▸ Work instructions: Your answer should consist only of the lines from the line containing "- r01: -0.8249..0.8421" through the last line below, each repeated exactly.

▸ Raw data:
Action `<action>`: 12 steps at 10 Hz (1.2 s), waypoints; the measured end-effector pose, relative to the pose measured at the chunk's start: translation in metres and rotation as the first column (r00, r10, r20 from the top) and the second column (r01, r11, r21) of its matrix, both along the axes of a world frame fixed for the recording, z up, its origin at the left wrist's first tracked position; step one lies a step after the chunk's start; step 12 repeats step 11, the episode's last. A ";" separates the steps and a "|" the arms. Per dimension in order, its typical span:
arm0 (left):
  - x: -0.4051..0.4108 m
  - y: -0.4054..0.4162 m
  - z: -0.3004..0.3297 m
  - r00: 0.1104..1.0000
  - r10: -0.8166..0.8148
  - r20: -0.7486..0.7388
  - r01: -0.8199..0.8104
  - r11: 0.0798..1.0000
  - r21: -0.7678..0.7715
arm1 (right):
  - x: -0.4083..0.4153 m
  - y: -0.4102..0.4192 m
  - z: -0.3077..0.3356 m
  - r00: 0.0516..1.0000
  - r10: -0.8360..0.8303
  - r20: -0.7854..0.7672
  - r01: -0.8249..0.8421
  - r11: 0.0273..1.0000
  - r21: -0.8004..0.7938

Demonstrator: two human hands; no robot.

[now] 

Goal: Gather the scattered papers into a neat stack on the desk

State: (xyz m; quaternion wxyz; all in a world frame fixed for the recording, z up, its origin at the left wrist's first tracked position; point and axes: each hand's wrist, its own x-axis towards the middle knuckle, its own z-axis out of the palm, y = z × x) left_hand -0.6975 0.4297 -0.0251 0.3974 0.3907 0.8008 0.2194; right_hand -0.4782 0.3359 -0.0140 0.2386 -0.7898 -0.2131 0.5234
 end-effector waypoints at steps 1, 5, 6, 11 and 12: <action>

▸ Worked solution:
  - r01: -0.8249..0.8421
  - r11: 0.0273..1.0000
  - r21: -0.8004..0.7938

Demonstrator: two human hands; no robot.

[now] 

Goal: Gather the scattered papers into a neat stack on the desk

State: (xyz m; quaternion wxyz; all in a world frame fixed for the recording, z up, its origin at the left wrist's first tracked position; point and axes: each hand's wrist, its own x-axis towards the middle knuckle, its own z-axis out of the palm, y = z × x) left_hand -0.6975 0.4297 -0.0251 0.3974 0.3907 0.8008 0.2194; right_hand -0.4782 0.3359 -0.0140 0.2386 -0.7898 -0.2131 0.5234
 end-effector waypoints at steps 1, 5, 6, 11 and 12: <action>

This is the complete output for the exercise.